Monday, June 14, 2010

The human foot. by the Substitute Blogger.

Jaymon your substitute blogger here.

Happy to have the opportunity to share a fascinating subject, the human foot.  The foot is supremely deft at carrying the body about in a variety of gates and strides as well as facilitating climbing, crawling, swimming, kicking, jumping, height extension and aiding balance.  The foot adapts to what ever demands we place on it.  Having a history in martial arts I used my naked feet in ways most people do not often consider.  From kicking above with the top, ball, heel, toes, and sides in striking to using them in grappling to hook, trip, push, and even strangle.   Our feet have a lot of demands placed on them and they will adapt to whatever you want them to do but there are some special considerations one should apply to them.  To understand these considerations lets first examine the structure and composition of the foot.

Consider the foot as a combination of several dimensional variables of strength, durability, sensitivity, and finesse.  All of these variables can be increased though some take time for the foot to adapt.   

There are 26 bones connected through 33 joints in the human foot.  These bones are very stout with lots of surface and knobby ends to connect more than 100 muscles and tendons to them.

The movement of the foot including the toes is done through tendons leading to muscles in the lower leg.  The foot.  Just look at all that tendon.

The muscles in the foot works to absorb impact rather than to articulate limbs.  

Tendons are slower to regenerate and strengthen in response to stress than muscle.  Because the foot has such a large proportion of bone and tendon relative to other body parts it generally takes longer for it to become conditioned to new stress.  Because the feet are so durable they will tolerate abuse through poor form longer than other body parts.  This can lead to a false sense of progress in an endeavor until the foot finally gives in to injury and pain or worse injuries up the leg and body cause by the poor form.  Feet are amazing and they will do whatever you want them to do.  It can take a bit more time than other body parts so a steady incremental approach, special attention to good form and plenty of consideration for recent progress is called for.

Jaymon Hotz



Jill said...

Wow, tons of foot info, thanks!! I wish I could see into my foot, like a special x-ray machine, to see what's going on with my heel. Beings it hurts more to walk on the hard concrete than it is to wear cushy shoes, I'd better stick to the shoes for now. But I am intrigued.

Rad Runner said...

This is an amazing post, its like as close to the exhibit "Body Works" as a blog could get!

OrangeBlossom said...

Great post!

Since I'm still new to running and do not live near big cities...

How do I know if I have good running form?
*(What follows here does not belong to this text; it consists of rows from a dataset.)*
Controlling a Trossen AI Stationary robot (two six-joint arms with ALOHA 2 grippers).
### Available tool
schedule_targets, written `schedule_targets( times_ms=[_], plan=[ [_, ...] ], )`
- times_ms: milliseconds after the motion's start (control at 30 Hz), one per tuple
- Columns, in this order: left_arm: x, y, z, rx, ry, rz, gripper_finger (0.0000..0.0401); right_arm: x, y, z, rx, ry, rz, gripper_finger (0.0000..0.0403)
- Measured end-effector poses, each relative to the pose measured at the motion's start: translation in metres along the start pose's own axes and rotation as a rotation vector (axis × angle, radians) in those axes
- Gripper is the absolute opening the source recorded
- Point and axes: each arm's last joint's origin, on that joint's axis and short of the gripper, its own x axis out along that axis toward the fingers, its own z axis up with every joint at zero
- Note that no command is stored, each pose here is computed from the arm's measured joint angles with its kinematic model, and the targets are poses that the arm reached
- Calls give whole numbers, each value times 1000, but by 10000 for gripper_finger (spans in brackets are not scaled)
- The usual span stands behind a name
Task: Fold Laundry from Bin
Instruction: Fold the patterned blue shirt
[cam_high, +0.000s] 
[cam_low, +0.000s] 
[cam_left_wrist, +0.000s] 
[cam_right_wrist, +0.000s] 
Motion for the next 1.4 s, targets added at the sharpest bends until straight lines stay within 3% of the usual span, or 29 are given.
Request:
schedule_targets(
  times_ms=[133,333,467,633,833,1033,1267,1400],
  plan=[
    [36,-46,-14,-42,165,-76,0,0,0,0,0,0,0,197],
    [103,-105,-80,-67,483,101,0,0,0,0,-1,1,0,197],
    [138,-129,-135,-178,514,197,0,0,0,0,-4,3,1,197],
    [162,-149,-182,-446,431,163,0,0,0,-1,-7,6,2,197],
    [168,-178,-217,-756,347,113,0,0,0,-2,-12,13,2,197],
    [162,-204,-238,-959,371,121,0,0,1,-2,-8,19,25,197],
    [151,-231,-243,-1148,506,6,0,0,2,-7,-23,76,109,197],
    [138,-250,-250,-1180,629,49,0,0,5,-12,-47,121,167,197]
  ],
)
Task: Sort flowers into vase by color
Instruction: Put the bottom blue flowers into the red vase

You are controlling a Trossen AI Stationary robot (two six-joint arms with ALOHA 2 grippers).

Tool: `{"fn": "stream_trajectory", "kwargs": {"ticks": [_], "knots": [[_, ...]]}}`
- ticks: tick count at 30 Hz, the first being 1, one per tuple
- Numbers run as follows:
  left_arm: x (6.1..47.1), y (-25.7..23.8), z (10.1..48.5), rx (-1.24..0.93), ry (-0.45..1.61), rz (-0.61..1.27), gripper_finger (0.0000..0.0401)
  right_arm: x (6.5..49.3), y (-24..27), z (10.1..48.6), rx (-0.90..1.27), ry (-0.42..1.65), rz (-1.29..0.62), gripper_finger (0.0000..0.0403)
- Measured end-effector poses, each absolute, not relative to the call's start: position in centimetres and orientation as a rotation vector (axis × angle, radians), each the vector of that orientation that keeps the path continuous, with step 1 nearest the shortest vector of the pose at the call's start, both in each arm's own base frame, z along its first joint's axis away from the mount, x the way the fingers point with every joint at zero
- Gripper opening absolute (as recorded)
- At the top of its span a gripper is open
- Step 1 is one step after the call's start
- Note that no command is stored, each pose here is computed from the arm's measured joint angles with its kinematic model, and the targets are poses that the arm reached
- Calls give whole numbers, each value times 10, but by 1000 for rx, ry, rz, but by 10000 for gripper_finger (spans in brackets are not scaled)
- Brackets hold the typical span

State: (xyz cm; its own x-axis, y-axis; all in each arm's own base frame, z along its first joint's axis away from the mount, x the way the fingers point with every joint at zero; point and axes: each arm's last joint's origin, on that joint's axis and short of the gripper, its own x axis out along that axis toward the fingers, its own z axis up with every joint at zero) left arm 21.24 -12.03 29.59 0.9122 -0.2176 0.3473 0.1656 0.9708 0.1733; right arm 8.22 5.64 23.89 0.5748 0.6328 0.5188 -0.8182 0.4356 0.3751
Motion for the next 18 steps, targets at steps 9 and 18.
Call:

Any videos online you can recommend?

Any tips would be very much appreciated.

Unknown said...

The basic tips are short stride, midfoot strike(do not strike your heel) upright posture with a relaxed upper body. Here is a barefooter showing his form.

Emz said...

man, loving all the info.

Great information for sure.

Carl Sheeler said...

Hello Jaymon,

Thanks for taking the time to fill in for Angie and give us some good science. Can you point me in the right direction for a runner's knee? It's better w BF running, but still lets me know it's there. Running relaxed, light, short steps, quick cadence. Sara

Anonymous said...

There always seems to be a common theme in people making the transition to being barefoot, they may want too much too fast. For most of us we have been wearing shoes for decades, it is naive to think that a few weeks or months of barefoot is going to reverse decades of atrophy. There are biofeedback based insoles out there that I would encourage people to insert into their 9 to 5 shoes or their minimal shoes to help speed up the transition. Another key thing to remember is that the second you put on your regular shoes on your are reversing all of the benefits you tried to achieve by being barefoot. Getting some insoles into your normal shoes, the one's you spend 90% of your time is a very smart thing to do. Your feet will thank you.

posture brace said...

Thanks for the useful post. Having the best running posture will help you run efficiently.

John said...

I like how you described the human foot. I now understand the importance of every part of it and I'm glad about that.

foot doctor

Unknown said...

What will a medical specialist do for cracked heels?